--- Data excerpt ---
○ ○ ○ ○ ○ ○ ○

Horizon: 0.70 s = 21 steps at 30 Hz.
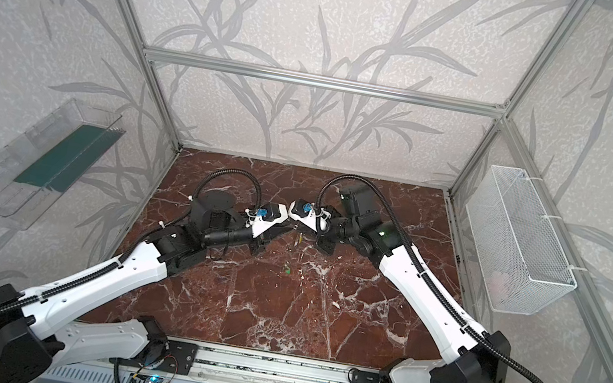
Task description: Put the keys on the keyring
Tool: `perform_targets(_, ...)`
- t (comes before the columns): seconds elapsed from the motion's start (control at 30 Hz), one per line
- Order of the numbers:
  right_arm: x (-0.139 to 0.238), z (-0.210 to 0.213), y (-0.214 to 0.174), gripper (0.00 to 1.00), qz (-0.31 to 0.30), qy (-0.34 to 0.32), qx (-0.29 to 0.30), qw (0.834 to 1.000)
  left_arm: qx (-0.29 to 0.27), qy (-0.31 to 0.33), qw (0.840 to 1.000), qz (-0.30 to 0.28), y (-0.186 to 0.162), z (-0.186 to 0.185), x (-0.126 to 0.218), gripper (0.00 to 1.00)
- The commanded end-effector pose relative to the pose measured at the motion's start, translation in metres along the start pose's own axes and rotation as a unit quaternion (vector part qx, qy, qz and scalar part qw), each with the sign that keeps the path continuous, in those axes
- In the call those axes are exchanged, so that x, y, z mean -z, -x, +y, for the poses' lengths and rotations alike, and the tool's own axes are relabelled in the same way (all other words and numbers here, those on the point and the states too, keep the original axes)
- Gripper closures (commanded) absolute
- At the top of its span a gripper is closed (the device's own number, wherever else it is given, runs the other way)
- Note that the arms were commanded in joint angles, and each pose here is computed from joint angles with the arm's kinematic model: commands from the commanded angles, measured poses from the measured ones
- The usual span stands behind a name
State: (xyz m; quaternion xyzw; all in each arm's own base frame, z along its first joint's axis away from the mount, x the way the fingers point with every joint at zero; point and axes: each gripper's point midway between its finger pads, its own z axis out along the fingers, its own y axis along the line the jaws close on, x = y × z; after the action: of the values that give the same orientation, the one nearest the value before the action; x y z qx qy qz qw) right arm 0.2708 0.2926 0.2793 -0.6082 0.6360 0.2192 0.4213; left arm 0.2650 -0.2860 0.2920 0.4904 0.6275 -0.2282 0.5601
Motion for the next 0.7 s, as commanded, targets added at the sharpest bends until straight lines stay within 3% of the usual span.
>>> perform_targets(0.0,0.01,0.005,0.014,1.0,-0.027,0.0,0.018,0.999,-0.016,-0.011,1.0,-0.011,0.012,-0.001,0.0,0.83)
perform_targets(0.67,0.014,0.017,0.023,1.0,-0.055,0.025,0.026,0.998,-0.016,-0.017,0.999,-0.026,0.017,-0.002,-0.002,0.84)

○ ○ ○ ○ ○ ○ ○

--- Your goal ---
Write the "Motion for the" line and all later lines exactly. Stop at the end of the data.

--- Response for this exercise ---
Motion for the next 0.7 s, as commanded, targets added at the sharpest bends until straight lines stay within 3% of the usual span.
>>> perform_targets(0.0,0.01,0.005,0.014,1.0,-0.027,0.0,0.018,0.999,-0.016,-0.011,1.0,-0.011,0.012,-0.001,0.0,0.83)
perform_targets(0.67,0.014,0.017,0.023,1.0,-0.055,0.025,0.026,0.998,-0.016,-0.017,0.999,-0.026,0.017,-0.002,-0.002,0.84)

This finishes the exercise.